To swap 2 words in the buttons, use the JButton#setText(String) method.
For other answers to this kind of question, please read the API
documentation: http://java.sun.com/j2se/1.5.0/docs/api/
 
T

Tor Iver Wilhelmsen

I need to scramble a String array to get the words in array mixed
up.

Don't reinvent the wheel: Use
Collection.shuffle(Arrays.asList(theStringArray)).
 
O

Oscar kind

Tor Iver Wilhelmsen said:
Don't reinvent the wheel: Use
Collection.shuffle(Arrays.asList(theStringArray)).

Ooh, I need to read the API docs more often.

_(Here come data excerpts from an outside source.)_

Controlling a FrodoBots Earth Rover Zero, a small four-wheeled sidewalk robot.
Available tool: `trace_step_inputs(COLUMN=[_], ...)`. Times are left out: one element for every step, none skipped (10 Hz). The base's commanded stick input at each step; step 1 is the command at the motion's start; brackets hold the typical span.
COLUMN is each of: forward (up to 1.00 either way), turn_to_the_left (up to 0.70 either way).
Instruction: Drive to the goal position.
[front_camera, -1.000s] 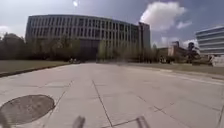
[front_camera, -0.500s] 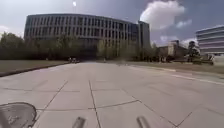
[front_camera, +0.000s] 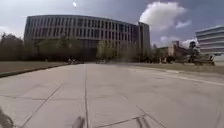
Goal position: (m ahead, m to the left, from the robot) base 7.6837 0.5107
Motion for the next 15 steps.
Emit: trace_step_inputs(forward=[0.7,0.7,0.7,0.7,0.7,0.7,0.7,0.7,0.7,0.7,0.7,0.7,0.7,0.7,0.7], turn_to_the_left=[0.05,0.06,0.06,0.05,0.06,0.07,0.08,0.08,0.08,0.07,0.07,0.07,0.08,0.07,0.07])
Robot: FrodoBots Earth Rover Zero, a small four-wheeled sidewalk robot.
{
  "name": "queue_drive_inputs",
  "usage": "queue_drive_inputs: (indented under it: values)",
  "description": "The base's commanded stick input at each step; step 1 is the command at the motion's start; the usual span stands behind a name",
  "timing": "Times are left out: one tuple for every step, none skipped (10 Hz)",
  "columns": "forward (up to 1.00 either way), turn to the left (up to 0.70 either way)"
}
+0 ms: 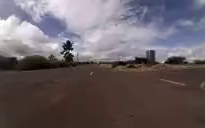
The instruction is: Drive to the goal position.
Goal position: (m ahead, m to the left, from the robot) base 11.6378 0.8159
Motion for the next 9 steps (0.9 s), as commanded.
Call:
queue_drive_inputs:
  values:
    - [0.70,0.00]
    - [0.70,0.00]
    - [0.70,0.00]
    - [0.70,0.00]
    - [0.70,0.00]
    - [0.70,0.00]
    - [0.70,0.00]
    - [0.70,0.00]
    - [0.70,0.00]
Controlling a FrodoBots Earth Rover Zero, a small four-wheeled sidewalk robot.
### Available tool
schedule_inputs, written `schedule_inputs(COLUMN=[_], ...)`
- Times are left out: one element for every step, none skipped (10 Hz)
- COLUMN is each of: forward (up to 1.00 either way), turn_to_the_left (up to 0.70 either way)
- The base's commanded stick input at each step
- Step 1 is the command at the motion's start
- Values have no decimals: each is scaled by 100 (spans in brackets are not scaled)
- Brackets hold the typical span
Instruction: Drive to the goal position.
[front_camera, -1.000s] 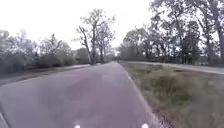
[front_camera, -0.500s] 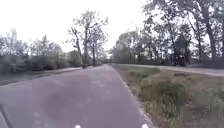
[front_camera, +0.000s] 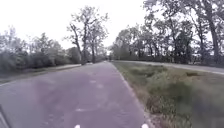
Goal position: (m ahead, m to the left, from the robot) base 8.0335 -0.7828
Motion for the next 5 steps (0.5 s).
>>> schedule_inputs(forward=[100,100,100,100,100], turn_to_the_left=[0,0,0,0,0])
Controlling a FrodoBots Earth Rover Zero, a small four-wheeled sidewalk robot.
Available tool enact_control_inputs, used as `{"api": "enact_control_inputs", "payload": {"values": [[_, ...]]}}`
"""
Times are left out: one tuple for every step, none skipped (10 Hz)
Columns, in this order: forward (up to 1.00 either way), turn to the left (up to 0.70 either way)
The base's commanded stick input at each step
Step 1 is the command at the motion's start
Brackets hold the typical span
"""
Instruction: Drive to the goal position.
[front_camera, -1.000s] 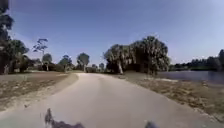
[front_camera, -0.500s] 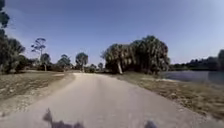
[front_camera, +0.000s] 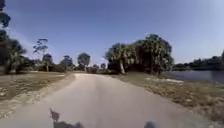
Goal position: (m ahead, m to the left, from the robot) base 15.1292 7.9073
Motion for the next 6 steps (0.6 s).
{"api": "enact_control_inputs", "payload": {"values": [[1.0,0.12],[1.0,0.08],[1.0,0.04],[1.0,0.03],[1.0,0.02],[1.0,0.02]]}}
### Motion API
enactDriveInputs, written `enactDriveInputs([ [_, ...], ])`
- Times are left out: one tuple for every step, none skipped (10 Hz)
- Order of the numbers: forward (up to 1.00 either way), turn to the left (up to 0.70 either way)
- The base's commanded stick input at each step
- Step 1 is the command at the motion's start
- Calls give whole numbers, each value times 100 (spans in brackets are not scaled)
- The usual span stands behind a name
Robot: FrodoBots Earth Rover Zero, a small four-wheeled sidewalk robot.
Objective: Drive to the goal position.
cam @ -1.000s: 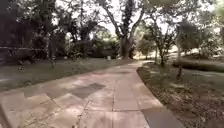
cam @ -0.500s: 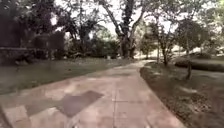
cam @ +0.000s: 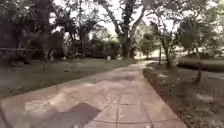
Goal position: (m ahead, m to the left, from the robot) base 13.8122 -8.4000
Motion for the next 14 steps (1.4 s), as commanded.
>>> enactDriveInputs([
  [80, -27],
  [80, -9],
  [80, 0],
  [80, 0],
  [80, 0],
  [80, 0],
  [80, 0],
  [80, 0],
  [80, 0],
  [80, 0],
  [80, 0],
  [80, -2],
  [80, -13],
  [80, -32],
])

Thanks Tor!
 
M

marcus

Bob, you are almost there. Tor gave you the shortcut answer, but you
need to learn to think things through.

you jumped from "scramble" to "unique random numbers", but never quite
completed the thought. This is essential in programming, and problem
solving in general.

Shuffling is not picking random numbers out of a hat -- you got that.
But you stopped at what shuffling is. Shuffling is rearranging a list
in random order with a one-to-one correspondence. So the question is,
how to take a list and randomize the *order* of the elements, which is
not, as you pointed out, as simple as generating random numbers.

You would do well to avoid Collection.shuffle() IMHO, and figure out how
to do your homework -- you might learn something along the way.
 
J

Jacob

marcus said:
it is a kind of thing in this ng to not give homework answers

There is no such "kind of thing".

If you don't like to post answers to assignments, then
don't. Others will decide for themselves what to do.

Anyone can ask questions or launch discussions. If the
feedback solves an academic or an enterprise problem
should be the same.

In general: Respond to *good* problems and ignore *bad*
ones. This encourage good questions and discussions and
will keep the quality of the stream high in the long run.
 
O

Oscar kind

marcus said:
it is a kind of thing in this ng to not give homework answers, [...]

I will if the student shows (s)he is willing to learn. Besides, Tor's
answer showed simply that someone had forgotten to read the API. So did I.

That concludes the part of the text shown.